On December 24th, Mike Puma of the New York Post reported that the Mets are expected by others in the game to trade at least one of Jeff McNeil and Dominic Smith this winter. While they once seemed like future stalwarts of the Mets’ young position player core, down seasons have taken the shine off of both of them. If Smith is truly on the trade block, he could be a possibility for the Yankees to consider as a potential player at first base, especially if they have already decided to move on from Luke Voit there.
However, it is undeniable that Smith has struggled for much of his major league career since his debut in 2017. According to FanGraphs, Smith has had a WAR below 1.0 every season except the shortened 2020, in which his 1.8 mark was suggestive to some as his breakout season. In 50 games, Smith slashed a very impressive .316/.377/.616. Those numbers were buoyed by a very high .386 BABIP though, so expecting that from Smith going forward would almost certainly be a mistake.
In fact, his 2021 season was pretty ugly, as he finished 145 games with a -0.5 fWAR. His walk rate was very low at 6.5 percent, and he didn’t even compensate with high power, only slugging .363 with 11 home runs. And with Pete Alonso firmly entrenched as the Mets’ first baseman, he had to play in the outfield most of the time with ugly results. His role on the 2022 team is unclear, though he seems like his could be a possibility at DH (assuming the National League adopts it after the lockout as expected) should he show some better results in Spring Training.
So who is Smith actually? He has never really been a home run hitter — 11 is his career high. He does not run with speed. His defensive work, both at first and in the left field, is bad, although his Outs Above Average marks suggest he’s much closer to passable at first. That would be better for the Yankees, as their outfield is full enough as it is, as it stands now.

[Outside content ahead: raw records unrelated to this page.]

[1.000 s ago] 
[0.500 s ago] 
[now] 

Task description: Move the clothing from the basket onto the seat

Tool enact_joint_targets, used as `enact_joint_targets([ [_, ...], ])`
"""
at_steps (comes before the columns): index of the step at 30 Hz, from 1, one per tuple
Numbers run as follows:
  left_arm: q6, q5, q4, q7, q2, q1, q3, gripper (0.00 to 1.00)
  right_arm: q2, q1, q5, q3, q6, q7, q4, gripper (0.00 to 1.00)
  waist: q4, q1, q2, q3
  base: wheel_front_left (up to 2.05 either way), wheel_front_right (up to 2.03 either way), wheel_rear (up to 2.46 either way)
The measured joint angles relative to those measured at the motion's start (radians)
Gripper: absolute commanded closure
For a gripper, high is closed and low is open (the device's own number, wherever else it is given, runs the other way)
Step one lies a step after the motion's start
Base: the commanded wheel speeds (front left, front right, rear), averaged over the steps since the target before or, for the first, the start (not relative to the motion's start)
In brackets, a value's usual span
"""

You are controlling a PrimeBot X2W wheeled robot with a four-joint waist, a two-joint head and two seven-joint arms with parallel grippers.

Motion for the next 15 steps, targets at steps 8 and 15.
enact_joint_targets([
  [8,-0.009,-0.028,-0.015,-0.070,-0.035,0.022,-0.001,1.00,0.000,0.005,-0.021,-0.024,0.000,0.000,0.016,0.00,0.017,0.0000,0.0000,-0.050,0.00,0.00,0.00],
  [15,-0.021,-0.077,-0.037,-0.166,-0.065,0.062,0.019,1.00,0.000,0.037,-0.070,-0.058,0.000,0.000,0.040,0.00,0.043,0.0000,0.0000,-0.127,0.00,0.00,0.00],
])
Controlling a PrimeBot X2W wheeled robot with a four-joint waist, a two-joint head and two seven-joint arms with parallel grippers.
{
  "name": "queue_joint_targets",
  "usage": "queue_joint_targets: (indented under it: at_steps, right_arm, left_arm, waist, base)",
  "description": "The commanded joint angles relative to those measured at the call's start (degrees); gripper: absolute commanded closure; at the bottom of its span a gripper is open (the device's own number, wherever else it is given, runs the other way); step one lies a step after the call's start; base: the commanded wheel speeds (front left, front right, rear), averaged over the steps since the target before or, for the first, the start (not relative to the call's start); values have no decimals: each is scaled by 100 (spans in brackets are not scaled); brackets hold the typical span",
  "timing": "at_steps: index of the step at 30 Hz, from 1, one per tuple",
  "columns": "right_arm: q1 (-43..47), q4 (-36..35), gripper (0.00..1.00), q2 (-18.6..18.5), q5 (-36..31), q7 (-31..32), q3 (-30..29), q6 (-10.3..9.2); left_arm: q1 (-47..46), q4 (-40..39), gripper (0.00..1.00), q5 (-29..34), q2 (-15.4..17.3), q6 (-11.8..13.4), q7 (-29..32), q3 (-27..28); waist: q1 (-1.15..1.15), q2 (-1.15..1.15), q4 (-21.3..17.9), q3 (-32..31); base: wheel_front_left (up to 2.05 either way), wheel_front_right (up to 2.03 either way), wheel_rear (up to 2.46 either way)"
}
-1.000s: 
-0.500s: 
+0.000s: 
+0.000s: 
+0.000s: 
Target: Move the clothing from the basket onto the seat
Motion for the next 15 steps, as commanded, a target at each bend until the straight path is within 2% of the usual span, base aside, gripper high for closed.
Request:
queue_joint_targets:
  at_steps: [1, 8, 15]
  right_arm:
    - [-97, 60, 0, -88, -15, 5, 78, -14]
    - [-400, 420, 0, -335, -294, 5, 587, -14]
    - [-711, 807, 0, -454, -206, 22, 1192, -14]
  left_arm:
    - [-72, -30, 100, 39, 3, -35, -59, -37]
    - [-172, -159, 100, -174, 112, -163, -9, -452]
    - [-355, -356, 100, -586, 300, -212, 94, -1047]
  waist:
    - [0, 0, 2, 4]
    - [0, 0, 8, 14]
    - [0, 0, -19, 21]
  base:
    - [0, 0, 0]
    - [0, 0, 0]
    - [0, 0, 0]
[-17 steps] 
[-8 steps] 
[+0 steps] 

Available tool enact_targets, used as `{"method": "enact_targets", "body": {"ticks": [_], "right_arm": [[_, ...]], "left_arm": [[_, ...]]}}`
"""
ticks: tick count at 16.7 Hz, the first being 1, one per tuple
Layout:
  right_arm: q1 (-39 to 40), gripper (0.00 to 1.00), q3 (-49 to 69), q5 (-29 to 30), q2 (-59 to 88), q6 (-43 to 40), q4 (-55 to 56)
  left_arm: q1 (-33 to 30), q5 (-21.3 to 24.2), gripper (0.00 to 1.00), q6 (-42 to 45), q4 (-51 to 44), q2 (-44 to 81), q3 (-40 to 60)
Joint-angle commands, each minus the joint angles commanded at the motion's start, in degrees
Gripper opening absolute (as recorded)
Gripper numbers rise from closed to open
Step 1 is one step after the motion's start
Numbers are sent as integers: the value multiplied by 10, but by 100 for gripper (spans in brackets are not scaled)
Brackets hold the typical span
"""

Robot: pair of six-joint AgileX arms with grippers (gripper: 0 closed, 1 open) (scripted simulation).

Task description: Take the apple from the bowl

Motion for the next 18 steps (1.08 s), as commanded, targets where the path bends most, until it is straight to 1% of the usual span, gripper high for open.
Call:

In his successful 2019 and 2020 seasons, Smith made a mark for himself with his low strikeout rates — his 112 strikeouts in 2021 is eye-popping, considering his previous season-high was 49 in his debut season. For whatever reason, Smith couldn’t help himself from chasing pitches this season.
One potential culprit is injuries — last season, Smith was reported to have dealt with a knee contusion, and a “nagging” wrist issue. Then-Mets hitting coach Hugh Quattlebaum said it was so bad at certain points that Smith was unable to take batting practice. Obviously, such a thing could affect a hitter’s timing. Baseball Savant notes that Smith’s percentage of balls barreled dropped a whopping 6.8 percent from 2020 to 2021, another sign perhaps of poor timing. If the wrist is the culprit, and it heals properly in the offseason, that would make him a viable bounce-back candidate in 2022.
Smith at his best has had to rely on his bat to get on base, as his walk percentage has always hovered a little less than 10 percent. In 2019 and 2020, that meant a lot of hard contact leading to doubles. A hitter like that would probably help the Yankees’ lineup, especially if he doesn’t sell out for power — though as a left-handed hitter, his home run numbers would probably go up while playing in Yankee Stadium.
If the Mets are truly ready to give up on Smith and are willing to part with him for a lower-grade prospect, I think it’d be worth a chance to see if he could recapture the form that made him a finalist for the 2020 Hank Aaron Award. His short track record of success means he would absolutely have to earn any major playing time, however. His ceiling his high, but his ability to reach it is in doubt.